White Guilt: How Blacks and Whites Together Destroyed the Promise of the Civil Rights Era
- First edition
- Author: Shelby Steele
- Genre: Non-fiction
- Publisher: HarperCollins
- Publication date: 2006
- Pages: 181
- ISBN: 978-0-06-057863-3
- OCLC: 148665150

= White Guilt (book) =

2006 book by Shelby Steele

White Guilt: How Blacks and Whites Together Destroyed the Promise of the Civil Rights Era is a book by American author Shelby Steele in 2006.
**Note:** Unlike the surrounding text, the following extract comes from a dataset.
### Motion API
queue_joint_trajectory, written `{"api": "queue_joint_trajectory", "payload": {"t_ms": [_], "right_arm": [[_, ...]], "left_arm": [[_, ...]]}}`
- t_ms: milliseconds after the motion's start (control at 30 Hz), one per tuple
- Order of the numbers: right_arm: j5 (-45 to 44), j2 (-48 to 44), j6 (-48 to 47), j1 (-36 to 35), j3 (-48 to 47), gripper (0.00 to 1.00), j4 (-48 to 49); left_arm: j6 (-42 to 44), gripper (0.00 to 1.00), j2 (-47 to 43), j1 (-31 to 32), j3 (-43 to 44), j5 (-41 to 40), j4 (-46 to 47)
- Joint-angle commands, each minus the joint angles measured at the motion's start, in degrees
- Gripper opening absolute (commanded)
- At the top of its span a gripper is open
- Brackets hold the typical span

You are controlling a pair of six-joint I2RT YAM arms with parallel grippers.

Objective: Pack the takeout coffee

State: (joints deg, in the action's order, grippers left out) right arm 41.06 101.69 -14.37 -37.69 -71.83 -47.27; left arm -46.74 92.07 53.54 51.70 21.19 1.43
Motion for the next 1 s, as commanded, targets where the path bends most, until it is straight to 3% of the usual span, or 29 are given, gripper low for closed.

Roger Clegg describes White Guilt as an essay arguing that white Americans acknowledged the injustice of the country's racism in the 1960s to admit the error of their racist ways, an admission that left the United States without an acknowledged source of moral authority, replacing old attitudes with a new and deeply felt sense of guilt. Americans moved to atone for their racist past by enacting President Johnson's Great Society, followed by affirmative action and the celebration of diversity.
Steele argues that the results were a disaster for black Americans, not only failing to produce racial equality, but requiring blacks to be grateful to the white bureaucrats who now controlled their lives.

Reviewer Edward Guthman described White Guilt as rehearsing arguments similar to those Steele made in his earlier books, The Content of Our Character: A New Vision of Race in America, and A Dream Deferred: The Second Betrayal of Black Freedom in America. Roger Clegg compares it with the similar 2006 book by John McWhorter, Winning the Race.